Goal of the exercise » Each line of the records below that contains "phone" needs to be copied.

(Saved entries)
^^^^^^^^^^^^^^^^

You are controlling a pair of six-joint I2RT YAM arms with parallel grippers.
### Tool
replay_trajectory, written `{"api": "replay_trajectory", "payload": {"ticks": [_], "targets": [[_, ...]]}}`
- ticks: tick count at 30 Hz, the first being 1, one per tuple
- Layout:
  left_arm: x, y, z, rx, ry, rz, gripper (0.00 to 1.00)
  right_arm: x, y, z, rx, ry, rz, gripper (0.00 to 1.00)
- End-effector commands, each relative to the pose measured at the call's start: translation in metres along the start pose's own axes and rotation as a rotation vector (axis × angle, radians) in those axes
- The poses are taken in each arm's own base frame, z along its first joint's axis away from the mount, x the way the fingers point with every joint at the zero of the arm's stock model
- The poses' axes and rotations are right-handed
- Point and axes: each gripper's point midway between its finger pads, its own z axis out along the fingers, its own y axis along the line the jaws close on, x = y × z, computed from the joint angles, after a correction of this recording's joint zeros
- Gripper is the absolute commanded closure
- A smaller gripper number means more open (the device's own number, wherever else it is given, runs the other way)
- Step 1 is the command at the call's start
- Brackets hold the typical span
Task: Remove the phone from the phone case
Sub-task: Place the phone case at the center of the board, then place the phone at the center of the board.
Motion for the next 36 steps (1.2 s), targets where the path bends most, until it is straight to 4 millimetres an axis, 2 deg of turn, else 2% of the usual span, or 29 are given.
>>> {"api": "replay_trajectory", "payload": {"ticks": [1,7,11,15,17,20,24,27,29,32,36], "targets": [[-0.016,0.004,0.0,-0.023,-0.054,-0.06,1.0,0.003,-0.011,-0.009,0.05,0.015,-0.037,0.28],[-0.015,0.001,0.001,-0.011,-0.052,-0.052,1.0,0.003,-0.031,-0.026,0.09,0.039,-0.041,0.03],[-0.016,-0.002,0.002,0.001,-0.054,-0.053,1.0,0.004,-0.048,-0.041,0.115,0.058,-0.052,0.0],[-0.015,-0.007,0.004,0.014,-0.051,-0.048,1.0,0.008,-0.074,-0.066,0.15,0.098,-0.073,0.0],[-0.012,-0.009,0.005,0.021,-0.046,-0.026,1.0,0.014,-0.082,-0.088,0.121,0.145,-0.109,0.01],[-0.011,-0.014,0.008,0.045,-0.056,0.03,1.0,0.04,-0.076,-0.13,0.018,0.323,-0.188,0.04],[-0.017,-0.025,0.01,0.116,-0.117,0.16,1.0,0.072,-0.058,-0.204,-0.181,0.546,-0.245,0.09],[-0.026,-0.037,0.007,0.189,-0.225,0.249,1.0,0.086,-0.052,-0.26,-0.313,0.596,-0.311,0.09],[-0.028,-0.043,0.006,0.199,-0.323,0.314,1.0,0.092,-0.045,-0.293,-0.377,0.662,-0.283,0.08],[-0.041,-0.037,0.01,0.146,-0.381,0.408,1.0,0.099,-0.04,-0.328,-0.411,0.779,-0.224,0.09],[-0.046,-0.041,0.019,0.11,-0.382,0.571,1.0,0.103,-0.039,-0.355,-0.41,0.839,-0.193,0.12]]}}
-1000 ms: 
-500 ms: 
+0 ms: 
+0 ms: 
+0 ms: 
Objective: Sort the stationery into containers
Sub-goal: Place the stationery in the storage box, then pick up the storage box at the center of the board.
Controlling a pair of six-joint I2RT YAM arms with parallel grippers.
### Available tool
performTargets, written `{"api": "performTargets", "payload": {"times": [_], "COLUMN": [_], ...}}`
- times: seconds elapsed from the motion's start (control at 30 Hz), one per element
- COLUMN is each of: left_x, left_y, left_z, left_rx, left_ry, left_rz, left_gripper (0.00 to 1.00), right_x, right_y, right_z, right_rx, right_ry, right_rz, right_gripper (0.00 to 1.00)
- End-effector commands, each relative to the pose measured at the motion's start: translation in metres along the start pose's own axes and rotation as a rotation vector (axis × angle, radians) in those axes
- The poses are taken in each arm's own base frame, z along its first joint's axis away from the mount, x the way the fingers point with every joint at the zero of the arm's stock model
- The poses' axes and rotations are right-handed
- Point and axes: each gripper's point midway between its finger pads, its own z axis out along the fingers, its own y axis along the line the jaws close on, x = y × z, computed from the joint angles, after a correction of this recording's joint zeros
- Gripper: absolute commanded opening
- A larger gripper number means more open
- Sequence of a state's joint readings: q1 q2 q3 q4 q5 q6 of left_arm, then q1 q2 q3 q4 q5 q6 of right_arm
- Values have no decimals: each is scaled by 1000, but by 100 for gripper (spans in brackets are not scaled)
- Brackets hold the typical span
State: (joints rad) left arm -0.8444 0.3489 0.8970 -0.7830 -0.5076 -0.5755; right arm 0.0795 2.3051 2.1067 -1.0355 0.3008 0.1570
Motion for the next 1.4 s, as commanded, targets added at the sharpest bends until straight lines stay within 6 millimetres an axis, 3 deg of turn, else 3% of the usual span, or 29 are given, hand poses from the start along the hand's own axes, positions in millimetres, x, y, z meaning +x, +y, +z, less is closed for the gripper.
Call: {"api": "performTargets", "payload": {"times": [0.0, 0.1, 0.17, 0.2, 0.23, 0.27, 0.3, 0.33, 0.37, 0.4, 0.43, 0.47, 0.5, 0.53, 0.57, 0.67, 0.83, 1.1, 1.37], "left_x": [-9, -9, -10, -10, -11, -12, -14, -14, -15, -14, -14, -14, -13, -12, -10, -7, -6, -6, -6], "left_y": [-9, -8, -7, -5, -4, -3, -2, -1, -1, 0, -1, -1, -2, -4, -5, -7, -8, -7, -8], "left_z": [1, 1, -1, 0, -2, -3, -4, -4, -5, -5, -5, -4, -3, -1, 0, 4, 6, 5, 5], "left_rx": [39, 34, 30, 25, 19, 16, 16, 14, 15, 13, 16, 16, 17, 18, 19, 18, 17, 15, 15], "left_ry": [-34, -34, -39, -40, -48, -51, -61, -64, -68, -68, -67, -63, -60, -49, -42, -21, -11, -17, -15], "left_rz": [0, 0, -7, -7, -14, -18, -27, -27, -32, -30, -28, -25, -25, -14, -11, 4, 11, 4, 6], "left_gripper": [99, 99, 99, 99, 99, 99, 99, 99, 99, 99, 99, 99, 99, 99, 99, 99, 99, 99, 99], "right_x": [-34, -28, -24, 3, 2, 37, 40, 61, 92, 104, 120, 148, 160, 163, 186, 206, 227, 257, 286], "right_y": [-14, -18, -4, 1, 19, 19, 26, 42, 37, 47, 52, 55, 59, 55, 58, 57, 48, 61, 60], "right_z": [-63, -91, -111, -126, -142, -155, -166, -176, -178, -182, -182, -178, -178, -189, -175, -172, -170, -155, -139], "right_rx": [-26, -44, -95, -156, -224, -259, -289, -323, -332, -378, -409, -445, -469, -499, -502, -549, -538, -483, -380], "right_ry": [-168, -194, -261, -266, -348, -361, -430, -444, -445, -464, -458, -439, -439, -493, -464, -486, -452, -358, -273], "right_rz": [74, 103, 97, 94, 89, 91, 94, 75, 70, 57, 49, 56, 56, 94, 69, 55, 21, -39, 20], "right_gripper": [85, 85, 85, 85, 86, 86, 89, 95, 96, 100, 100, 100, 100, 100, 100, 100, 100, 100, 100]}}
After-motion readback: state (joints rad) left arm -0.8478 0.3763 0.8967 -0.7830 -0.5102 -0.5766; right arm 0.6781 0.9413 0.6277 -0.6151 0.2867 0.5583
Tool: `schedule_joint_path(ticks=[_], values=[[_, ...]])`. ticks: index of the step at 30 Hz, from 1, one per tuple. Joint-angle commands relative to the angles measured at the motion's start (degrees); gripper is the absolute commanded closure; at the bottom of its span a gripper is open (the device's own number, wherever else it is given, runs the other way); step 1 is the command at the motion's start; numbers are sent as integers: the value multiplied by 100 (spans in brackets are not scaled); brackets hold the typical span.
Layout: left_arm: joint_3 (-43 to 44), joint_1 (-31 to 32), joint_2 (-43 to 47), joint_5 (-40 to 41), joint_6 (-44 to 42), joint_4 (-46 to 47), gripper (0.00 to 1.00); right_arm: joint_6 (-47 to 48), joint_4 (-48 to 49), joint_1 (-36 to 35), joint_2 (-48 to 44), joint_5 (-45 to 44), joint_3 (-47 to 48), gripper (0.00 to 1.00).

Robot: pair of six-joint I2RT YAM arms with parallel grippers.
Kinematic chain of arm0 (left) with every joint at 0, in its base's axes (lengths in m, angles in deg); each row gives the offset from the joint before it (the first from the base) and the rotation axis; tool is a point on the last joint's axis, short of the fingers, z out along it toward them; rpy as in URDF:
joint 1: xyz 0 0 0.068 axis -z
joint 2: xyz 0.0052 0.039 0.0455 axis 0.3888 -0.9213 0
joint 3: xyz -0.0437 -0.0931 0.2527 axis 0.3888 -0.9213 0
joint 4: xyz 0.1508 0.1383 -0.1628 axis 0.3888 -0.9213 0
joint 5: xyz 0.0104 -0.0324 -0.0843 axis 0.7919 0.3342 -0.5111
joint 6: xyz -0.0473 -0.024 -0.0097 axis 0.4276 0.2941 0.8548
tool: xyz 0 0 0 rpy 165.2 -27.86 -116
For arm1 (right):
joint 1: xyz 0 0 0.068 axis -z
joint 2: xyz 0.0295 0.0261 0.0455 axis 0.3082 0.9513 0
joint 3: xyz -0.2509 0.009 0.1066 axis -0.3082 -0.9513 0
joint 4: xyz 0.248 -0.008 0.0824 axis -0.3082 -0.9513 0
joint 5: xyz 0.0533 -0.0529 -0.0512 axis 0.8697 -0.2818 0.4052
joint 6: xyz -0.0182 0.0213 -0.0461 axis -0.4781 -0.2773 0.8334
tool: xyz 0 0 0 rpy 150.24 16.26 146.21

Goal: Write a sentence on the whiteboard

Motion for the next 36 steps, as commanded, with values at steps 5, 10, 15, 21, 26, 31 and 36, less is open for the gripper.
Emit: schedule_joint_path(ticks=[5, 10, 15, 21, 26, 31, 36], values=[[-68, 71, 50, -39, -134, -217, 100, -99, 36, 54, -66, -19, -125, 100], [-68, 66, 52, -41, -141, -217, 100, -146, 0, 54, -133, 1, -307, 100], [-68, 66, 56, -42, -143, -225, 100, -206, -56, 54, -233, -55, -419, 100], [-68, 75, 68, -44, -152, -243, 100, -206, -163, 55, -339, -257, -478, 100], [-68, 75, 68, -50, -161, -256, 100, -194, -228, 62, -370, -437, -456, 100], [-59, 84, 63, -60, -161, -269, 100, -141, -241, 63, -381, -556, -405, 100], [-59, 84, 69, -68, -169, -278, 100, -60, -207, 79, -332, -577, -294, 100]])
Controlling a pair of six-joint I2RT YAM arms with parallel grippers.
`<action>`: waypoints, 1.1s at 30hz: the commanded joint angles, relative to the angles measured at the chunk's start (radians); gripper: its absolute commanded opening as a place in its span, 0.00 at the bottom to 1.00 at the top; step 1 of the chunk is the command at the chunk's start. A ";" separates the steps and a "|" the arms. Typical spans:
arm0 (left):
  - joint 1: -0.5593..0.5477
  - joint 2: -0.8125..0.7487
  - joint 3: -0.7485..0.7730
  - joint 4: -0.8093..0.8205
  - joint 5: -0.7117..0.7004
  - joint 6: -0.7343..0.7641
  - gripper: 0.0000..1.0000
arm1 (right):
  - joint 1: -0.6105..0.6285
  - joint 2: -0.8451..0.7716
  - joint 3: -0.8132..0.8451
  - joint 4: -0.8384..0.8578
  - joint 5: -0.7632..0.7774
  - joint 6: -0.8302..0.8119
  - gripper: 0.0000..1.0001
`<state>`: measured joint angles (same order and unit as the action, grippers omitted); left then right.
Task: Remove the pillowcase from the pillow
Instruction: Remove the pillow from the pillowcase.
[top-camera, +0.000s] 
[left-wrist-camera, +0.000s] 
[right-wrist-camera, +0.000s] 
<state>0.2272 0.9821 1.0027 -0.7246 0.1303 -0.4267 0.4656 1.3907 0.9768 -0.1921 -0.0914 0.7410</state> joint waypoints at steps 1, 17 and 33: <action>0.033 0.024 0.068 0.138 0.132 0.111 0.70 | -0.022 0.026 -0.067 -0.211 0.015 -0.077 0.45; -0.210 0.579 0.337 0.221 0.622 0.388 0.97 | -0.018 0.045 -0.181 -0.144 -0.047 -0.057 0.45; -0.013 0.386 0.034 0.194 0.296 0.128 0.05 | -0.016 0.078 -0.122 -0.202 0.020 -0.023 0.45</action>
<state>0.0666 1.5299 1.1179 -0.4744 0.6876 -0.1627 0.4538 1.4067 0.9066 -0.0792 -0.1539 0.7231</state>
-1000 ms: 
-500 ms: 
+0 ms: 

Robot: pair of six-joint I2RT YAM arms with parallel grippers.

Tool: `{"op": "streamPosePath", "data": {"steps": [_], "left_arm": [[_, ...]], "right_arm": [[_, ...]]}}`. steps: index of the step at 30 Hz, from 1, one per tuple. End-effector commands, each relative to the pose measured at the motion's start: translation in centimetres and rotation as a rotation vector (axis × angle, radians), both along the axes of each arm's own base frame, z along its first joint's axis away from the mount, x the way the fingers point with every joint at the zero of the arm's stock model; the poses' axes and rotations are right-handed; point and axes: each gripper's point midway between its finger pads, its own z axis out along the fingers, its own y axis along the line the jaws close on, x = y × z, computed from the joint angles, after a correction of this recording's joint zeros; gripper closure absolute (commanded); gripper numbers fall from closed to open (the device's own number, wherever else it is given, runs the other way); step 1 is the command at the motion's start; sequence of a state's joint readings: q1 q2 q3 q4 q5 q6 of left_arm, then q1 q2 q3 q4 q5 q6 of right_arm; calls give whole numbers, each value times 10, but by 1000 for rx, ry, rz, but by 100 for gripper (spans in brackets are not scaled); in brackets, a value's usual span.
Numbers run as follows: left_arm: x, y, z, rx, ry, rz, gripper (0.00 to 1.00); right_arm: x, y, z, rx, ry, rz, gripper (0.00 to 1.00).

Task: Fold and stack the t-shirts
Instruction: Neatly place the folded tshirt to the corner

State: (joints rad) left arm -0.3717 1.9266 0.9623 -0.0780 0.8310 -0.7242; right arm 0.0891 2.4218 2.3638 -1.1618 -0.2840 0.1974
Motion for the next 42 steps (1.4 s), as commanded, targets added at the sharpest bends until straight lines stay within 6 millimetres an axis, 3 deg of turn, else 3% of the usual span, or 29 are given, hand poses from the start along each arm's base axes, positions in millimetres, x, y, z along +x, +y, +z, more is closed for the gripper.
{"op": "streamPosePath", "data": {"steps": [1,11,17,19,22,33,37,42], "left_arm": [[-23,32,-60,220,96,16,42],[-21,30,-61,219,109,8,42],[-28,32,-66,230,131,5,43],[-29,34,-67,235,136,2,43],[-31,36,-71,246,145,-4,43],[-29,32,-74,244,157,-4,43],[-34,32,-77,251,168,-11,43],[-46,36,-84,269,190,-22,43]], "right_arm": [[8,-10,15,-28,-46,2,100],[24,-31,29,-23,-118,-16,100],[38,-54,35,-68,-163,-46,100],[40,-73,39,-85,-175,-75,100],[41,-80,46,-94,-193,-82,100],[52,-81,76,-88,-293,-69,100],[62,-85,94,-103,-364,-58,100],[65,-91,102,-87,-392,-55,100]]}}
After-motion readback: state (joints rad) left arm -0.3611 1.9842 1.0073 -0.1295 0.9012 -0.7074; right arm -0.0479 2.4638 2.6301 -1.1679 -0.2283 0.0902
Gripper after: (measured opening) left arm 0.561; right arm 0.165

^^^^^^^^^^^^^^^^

Task result »
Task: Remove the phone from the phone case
Sub-task: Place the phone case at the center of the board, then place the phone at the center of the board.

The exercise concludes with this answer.